Restrict the output to the lines below starting at the one that contains "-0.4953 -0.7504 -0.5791" and ending at the one that contains "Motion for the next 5", and restate them word for word, both ends included.

(Stored entries)
* * * * *

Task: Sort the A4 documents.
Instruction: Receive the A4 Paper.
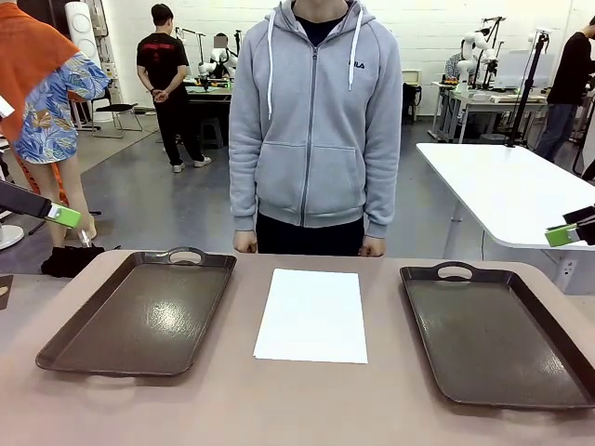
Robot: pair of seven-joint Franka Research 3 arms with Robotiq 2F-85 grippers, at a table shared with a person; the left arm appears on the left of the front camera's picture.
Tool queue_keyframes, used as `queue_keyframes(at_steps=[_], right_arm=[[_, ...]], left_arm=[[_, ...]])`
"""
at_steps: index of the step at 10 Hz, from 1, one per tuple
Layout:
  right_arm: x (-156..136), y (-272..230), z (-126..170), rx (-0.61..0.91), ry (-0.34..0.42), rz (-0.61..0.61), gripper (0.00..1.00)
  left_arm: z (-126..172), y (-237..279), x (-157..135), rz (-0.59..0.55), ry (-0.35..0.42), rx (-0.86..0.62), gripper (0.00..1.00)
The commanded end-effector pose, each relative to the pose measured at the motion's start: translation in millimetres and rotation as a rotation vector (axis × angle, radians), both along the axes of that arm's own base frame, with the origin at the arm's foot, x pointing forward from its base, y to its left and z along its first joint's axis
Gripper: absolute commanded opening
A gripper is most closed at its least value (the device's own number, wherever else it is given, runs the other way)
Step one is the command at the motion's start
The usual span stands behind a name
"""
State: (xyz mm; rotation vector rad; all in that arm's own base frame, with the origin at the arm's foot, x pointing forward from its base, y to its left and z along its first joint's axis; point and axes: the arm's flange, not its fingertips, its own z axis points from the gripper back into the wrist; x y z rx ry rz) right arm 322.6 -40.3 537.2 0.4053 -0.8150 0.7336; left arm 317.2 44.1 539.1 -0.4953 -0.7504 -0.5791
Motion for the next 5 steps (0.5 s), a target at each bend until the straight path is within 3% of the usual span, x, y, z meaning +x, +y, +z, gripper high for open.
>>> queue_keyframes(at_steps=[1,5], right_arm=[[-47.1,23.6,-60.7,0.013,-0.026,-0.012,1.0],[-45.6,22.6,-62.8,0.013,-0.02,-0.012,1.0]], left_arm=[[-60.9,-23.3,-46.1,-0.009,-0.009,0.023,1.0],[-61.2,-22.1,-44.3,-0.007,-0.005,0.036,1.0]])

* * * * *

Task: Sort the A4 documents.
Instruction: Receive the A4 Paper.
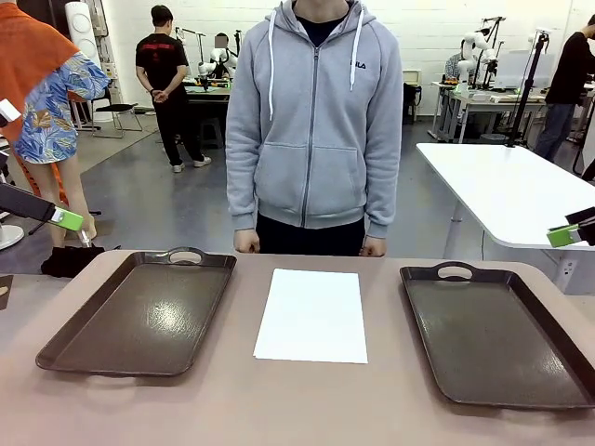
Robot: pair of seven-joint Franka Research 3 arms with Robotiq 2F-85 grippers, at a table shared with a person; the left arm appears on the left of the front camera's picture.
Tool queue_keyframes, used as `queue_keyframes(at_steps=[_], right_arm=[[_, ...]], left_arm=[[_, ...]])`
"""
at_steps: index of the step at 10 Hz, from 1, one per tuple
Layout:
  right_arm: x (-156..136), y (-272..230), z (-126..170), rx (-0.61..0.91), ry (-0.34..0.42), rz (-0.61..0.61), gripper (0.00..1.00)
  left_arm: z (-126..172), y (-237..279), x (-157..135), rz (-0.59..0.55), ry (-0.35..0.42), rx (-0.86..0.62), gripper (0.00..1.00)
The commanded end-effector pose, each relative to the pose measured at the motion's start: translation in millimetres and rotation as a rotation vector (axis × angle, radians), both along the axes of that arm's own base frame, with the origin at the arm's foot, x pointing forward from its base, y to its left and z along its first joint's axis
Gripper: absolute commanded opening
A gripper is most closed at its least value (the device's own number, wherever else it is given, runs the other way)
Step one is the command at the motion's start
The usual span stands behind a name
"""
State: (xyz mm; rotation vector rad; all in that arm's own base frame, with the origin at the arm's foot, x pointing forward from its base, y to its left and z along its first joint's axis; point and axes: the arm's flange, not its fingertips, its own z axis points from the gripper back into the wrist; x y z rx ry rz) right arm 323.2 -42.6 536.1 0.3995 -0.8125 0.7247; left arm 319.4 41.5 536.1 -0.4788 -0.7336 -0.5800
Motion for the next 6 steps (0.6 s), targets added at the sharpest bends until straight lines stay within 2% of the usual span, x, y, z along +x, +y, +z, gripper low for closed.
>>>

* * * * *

• [Reply]:
State: (xyz mm; rotation vector rad; all in that arm's own base frame, with the origin at the arm's foot, x pointing forward from its base, y to its left and z along its first joint's axis; point and axes: the arm's flange, not its fingertips, its own z axis points from the gripper back into the wrist; x y z rx ry rz) right arm 322.6 -40.3 537.2 0.4053 -0.8150 0.7336; left arm 317.2 44.1 539.1 -0.4953 -0.7504 -0.5791
Motion for the next 5 steps (0.5 s), a target at each bend until the straight path is within 3% of the usual span, x, y, z meaning +x, +y, +z, gripper high for open.

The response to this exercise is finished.